I'm using Microsoft Security Essentials and it seems to be working fine with no problems. I used to use Avast and Spywareblaster but read that Microsoft Security Essentials is lighter on the system than having two separate types of protection. Also use Comodo firewall.


----------



## pudds (18 Mar 2011)

demoivre said:


> I'm using Microsoft Security Essentials and it seems to be working fine with no problems. I used to use Avast and Spywareblaster but read that Microsoft Security Essentials is lighter on the system than having two separate types of protection. Also use Comodo firewall.


 

There is a poll over on the boards and MSE is coming out tops so far, might even switch from avast to mse myself, but never had any probs with avast.

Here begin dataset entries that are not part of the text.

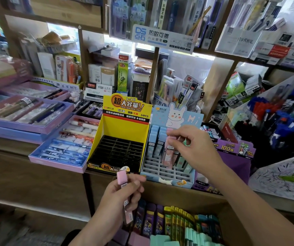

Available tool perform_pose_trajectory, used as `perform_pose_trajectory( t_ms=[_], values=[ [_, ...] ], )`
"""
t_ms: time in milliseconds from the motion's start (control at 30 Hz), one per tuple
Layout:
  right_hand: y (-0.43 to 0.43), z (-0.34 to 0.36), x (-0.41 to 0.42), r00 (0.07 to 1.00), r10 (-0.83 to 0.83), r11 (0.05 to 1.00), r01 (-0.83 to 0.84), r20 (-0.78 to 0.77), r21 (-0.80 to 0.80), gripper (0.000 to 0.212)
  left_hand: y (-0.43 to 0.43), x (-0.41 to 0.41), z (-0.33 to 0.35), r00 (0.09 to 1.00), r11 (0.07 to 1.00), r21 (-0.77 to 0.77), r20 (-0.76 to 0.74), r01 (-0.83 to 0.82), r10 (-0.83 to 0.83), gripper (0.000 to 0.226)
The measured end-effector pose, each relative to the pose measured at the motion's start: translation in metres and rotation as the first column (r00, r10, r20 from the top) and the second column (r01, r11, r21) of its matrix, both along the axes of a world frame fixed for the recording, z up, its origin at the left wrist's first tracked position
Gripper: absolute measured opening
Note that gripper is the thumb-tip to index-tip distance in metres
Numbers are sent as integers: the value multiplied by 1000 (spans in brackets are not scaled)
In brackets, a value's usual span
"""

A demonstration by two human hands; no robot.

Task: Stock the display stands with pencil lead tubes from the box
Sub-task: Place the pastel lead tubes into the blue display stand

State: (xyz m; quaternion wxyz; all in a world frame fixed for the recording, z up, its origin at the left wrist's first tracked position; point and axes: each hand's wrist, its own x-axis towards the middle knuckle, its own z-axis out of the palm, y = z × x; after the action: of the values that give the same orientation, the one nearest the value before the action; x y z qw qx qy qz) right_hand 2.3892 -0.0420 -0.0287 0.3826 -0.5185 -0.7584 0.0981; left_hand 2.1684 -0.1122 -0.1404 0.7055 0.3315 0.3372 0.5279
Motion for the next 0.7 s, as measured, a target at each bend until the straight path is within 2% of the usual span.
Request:
perform_pose_trajectory(
  t_ms=[233, 533, 700],
  values=[
    [-1, -2, -2, 996, 8, 1000, -6, -92, 14, 15, 0, 0, 0, 1000, 1000, 5, -11, 15, -15, 25],
    [2, -1, -4, 988, 11, 996, -25, 154, 86, 13, 0, -2, -2, 1000, 1000, -2, -10, 11, -11, 26],
    [2, -2, 0, 993, -7, 999, 3, 114, 36, 16, 1, 0, -1, 1000, 1000, 6, -5, -1, 1, 25]
  ],
)
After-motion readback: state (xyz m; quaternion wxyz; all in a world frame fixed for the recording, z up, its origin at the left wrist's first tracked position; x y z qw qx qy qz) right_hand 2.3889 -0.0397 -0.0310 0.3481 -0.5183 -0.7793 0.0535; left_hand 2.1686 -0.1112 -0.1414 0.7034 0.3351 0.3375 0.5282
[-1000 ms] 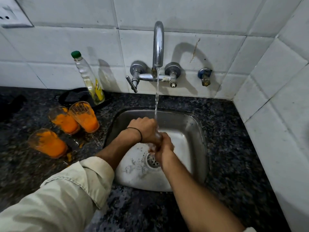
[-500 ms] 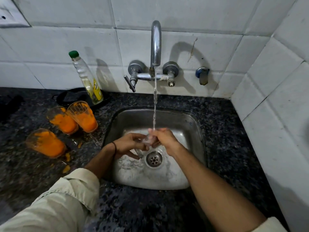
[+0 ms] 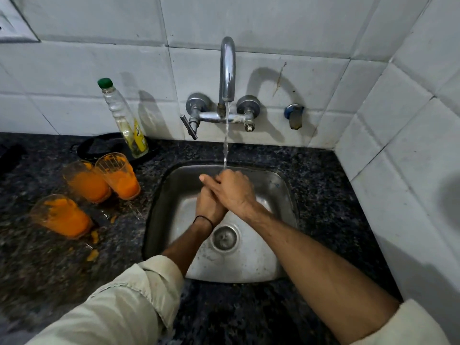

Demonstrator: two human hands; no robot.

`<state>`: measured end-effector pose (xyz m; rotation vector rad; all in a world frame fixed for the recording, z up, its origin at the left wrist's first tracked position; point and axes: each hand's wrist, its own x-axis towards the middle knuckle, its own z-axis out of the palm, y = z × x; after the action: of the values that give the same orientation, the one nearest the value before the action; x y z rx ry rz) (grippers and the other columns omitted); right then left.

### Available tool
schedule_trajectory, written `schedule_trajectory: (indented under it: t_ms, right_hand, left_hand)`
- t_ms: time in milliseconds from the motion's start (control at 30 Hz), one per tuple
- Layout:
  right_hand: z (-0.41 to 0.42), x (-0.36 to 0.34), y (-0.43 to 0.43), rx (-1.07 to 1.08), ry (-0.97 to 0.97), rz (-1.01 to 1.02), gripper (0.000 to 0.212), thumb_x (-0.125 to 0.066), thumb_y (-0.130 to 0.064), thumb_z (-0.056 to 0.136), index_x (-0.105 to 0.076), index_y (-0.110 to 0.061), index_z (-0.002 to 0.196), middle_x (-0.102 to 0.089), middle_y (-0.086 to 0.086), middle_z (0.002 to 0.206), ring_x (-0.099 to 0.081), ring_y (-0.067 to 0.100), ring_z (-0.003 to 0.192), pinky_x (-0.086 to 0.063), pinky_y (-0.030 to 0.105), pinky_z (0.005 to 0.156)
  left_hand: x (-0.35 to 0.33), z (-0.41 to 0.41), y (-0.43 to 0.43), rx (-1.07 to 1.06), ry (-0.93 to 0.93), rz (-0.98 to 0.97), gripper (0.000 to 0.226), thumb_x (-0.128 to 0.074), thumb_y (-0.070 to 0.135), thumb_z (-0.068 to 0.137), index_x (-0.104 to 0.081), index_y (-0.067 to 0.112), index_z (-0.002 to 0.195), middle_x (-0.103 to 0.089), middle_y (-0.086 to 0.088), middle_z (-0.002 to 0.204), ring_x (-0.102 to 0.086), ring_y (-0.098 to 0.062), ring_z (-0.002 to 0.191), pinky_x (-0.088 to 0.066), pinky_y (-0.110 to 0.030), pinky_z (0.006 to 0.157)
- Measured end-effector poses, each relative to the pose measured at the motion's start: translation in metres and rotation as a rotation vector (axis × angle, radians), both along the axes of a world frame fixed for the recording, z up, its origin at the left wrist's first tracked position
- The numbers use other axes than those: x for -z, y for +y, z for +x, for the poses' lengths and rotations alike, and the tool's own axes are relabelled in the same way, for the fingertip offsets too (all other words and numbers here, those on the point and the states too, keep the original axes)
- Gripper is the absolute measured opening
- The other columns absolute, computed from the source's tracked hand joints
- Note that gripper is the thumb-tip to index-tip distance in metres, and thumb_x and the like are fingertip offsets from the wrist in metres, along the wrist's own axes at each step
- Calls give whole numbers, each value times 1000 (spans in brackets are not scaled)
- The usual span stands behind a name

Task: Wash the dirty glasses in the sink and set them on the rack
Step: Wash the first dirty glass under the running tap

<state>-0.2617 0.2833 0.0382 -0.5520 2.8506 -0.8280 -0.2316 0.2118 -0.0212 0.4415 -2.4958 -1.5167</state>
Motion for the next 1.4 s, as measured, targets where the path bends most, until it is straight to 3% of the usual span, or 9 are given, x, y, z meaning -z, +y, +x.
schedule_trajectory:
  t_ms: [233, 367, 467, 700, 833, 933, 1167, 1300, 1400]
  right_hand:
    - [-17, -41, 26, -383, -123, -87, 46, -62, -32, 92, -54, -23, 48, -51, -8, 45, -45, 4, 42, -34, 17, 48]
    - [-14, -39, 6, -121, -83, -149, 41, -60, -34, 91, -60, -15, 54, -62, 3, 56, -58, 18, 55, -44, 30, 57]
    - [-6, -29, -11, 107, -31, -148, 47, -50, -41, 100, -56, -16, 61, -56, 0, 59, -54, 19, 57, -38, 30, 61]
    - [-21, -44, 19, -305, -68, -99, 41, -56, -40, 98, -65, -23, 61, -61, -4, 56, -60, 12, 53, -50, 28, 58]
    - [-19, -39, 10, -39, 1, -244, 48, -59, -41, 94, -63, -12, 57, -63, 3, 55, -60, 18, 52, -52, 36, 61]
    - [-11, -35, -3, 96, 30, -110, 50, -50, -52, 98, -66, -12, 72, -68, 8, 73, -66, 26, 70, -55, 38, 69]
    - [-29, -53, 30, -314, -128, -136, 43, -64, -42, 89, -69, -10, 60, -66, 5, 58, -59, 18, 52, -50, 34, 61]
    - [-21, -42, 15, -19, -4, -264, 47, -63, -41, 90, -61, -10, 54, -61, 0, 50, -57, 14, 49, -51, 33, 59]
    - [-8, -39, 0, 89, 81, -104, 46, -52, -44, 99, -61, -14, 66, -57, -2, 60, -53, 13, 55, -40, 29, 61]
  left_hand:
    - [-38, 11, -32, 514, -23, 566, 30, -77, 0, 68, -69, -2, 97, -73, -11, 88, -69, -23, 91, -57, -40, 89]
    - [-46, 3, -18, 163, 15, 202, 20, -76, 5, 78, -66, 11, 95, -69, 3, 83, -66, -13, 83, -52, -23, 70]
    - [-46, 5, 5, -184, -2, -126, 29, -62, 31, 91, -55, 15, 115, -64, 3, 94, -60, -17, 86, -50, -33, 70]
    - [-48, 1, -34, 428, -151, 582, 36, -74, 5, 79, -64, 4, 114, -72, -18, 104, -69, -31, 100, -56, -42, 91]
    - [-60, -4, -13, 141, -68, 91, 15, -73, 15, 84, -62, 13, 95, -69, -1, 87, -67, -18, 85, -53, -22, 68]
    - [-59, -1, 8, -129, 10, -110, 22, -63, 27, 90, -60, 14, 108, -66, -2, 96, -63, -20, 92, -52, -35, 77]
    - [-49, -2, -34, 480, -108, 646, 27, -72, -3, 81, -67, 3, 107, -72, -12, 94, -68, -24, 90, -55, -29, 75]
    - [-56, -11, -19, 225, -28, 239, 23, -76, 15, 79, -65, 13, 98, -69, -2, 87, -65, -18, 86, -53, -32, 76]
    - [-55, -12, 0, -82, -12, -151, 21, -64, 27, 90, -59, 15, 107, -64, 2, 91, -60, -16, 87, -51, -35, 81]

http://www.boards.ie/vbulletin/showthread.php?t=2056122397


----------



## horusd (18 Mar 2011)

I use AVG free version. Never had a problem with it, and it's accepted as okay software by Trinity College when connecting to their system.


----------



## ollaetta (18 Mar 2011)

demoivre said:


> I'm using Microsoft Security Essentials and it seems to be working fine with no problems. I used to use Avast and Spywareblaster but read that Microsoft Security Essentials is lighter on the system than having two separate types of protection. Also use Comodo firewall.



I've tried AVG, Avira, Avast and MSE at this stage and there is nothing wrong with any of them.   Also had Comodo for a while but got rid of it as I was driven demented by its pop-ups.


----------